Theorem 2. Let $\{A_i\}_{i\in I}$ be a partition of a set $A$. Define a relation $R$ on $A$ as follows: $$\forall x,y\in A,\ (x,y)\in R\Longleftrightarrow x,y\in A_i\ \mbox{for some}\ i\in I$$ Then $R$ is an equivalence relation on $A$ and the $R$-equivalence classes coincide with the $A_i$´s.

Proof. Left as an exercise.

Given an equivalence relation $R$ on a set $A$, the set of all equivalence classes is called the quotient set of $A$ modulo (or mod in short) $R$ and is denoted by $A/R$ i.e. $$A/R=\{[x]: x\in A\}$$

Figure 1. The Quotient Set A/R

There is a map $\gamma: A\longrightarrow A/R$ defined by $$\forall x\in A,\ \gamma(x)=[x]$$ $\gamma$ is called the canonical map from $A$ to $A/R$.

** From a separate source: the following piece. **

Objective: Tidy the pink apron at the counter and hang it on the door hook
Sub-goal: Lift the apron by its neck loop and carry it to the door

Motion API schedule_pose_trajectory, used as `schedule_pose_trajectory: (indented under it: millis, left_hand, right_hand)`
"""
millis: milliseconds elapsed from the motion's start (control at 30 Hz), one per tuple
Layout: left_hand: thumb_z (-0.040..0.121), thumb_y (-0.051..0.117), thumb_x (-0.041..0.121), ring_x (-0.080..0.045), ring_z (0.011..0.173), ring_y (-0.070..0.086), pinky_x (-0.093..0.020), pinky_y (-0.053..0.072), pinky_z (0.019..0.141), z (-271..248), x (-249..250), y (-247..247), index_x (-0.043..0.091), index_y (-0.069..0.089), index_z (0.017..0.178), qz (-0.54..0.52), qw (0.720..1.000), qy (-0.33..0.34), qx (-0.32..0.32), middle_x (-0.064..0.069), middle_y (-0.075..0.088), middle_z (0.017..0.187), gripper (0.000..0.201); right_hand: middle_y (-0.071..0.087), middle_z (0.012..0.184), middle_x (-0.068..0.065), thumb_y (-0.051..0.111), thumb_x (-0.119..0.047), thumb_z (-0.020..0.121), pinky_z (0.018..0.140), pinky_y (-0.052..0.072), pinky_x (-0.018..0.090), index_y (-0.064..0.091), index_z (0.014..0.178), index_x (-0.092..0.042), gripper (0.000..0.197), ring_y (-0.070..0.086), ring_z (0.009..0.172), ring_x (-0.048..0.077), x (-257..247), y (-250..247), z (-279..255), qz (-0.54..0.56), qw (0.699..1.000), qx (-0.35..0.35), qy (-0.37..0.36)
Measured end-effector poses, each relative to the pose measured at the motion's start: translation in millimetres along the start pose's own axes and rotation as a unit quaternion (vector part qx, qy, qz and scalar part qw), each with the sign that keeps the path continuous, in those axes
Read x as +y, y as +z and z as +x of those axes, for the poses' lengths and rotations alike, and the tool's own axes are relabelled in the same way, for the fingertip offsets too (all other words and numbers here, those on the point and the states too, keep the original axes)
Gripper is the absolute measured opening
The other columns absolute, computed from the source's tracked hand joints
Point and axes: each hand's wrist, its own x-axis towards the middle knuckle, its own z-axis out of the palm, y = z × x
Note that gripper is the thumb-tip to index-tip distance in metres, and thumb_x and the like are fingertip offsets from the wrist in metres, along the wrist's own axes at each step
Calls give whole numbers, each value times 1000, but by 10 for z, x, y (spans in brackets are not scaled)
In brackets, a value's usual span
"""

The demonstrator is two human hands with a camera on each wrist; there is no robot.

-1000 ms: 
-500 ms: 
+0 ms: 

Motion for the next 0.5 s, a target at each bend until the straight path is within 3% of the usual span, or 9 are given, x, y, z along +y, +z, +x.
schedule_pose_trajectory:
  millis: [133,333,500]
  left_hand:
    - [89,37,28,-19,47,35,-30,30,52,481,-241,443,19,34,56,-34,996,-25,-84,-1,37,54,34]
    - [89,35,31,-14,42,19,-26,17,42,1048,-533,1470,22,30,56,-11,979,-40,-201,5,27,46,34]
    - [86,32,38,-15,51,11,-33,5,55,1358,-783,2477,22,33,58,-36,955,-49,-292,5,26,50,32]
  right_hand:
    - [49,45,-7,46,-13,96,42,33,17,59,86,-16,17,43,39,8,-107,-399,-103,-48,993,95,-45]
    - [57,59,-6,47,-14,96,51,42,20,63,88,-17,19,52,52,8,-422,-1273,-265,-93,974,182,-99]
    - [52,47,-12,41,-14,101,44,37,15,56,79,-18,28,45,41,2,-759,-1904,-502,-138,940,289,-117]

Example 1. (The Vector Space $\mathbb{R}^3$) Let $V$ be the set of all directed arrows in 3-space $\mathbb{R}^3$. Define a relation $\equiv$ on $V$ as follows: $$\forall \overrightarrow{AB},\overrightarrow{CD}\in V,\ \overrightarrow{AB}\equiv\overrightarrow{CD}\Longleftrightarrow\ \overrightarrow{AB}\ \mathrm{and}\ \overrightarrow{CD}\ \mbox{have the same direction and magnitude}$$ Then clearly $\equiv$ is an equivalence relation on $V$. Denote by $\mathcal{V}$ the quotient set $V/\equiv$ and each equivalence class $[\overrightarrow{AB}]\in\mathcal{V}$ is called a vector. Each directed arrow $\overrightarrow{AB}$ whose starting point is $A$ and terminal point is $B$ is $\equiv$-related to a directed arrow $\vec{a}$ whose starting point is the origin $O=(0,0,0)$ and terminal point is $B-A$. $\vec{a}$ can be identified with its terminal point $B-A$ which is an ordered triple $(a_1,a_2,a_3)$. Hence from here on, without loss of generality, we may assume that each equivalence class is represented by such a vector. Define the vector addition $+:\mathcal{V}\times\mathcal{V}\longrightarrow\mathcal{V}$ by $$\forall [\vec{a}],[\vec{b}]\in\mathcal{V},\ [\vec{a}]+[\vec{b}]:=[\vec{a}+\vec{b}]$$ Here, $$\vec{a}+\vec{b}=(a_1,a_2,a_3)+(b_1,b_2,b_3)=(a_1+b_1,a_2+b_2,a_3+b_3)$$ Also define the scalar multiplication $\cdot :\mathbb{R}\times\mathcal{V}\longrightarrow\mathcal{V}$ by $$\forall c\in\mathbb{R},\ \forall [\vec{a}]\in\mathbb{V},\ c[\vec{a}]:=[c\vec{a}]$$ Here, $$c\vec{a}=(ca_1,ca_2,ca_3)$$ Let $[\vec{a}]=[\vec{a}’]$ and $[\vec{b}]=[\vec{b}’]$. Then $\vec{a}=\vec{a}’$ and $\vec{b}=\vec{b}’$ i.e. $a_i=a’_i$ and $b_i=b’_i$, $i=1,2,3$. Thus $$\vec{a}+\vec{b}=\vec{a}’+\vec{b}’\Longrightarrow [\vec{a}]+[\vec{b}]=[\vec{a}+\vec{b}]=[\vec{a}’+\vec{b}’]=[\vec{a}’]+[\vec{b}’]$$ Hence, the vector addition is well-defined. It can be shown similarly that the scalar multiplication is also well-defined. We will see in the next example that there is a bijective from $\mathcal{V}$ to $\mathbb{R}^3$.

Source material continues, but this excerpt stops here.